== Exercise materials

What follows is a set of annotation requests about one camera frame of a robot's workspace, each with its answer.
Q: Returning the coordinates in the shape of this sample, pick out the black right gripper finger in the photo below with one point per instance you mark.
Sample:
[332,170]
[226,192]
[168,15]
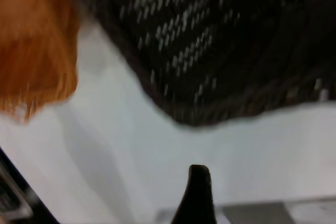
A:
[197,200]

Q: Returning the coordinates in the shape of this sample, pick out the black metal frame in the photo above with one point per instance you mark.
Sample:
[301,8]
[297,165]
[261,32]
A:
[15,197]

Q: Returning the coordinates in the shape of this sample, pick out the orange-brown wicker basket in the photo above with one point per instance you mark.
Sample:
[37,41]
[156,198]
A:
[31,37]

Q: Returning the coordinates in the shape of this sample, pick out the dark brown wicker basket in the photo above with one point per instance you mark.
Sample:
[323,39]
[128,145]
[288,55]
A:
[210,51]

====

> [Aim of the exercise]: From the entries above, tally the lines that contain the string "Returning". Report the total and nothing more.

> [Completed exercise]: 4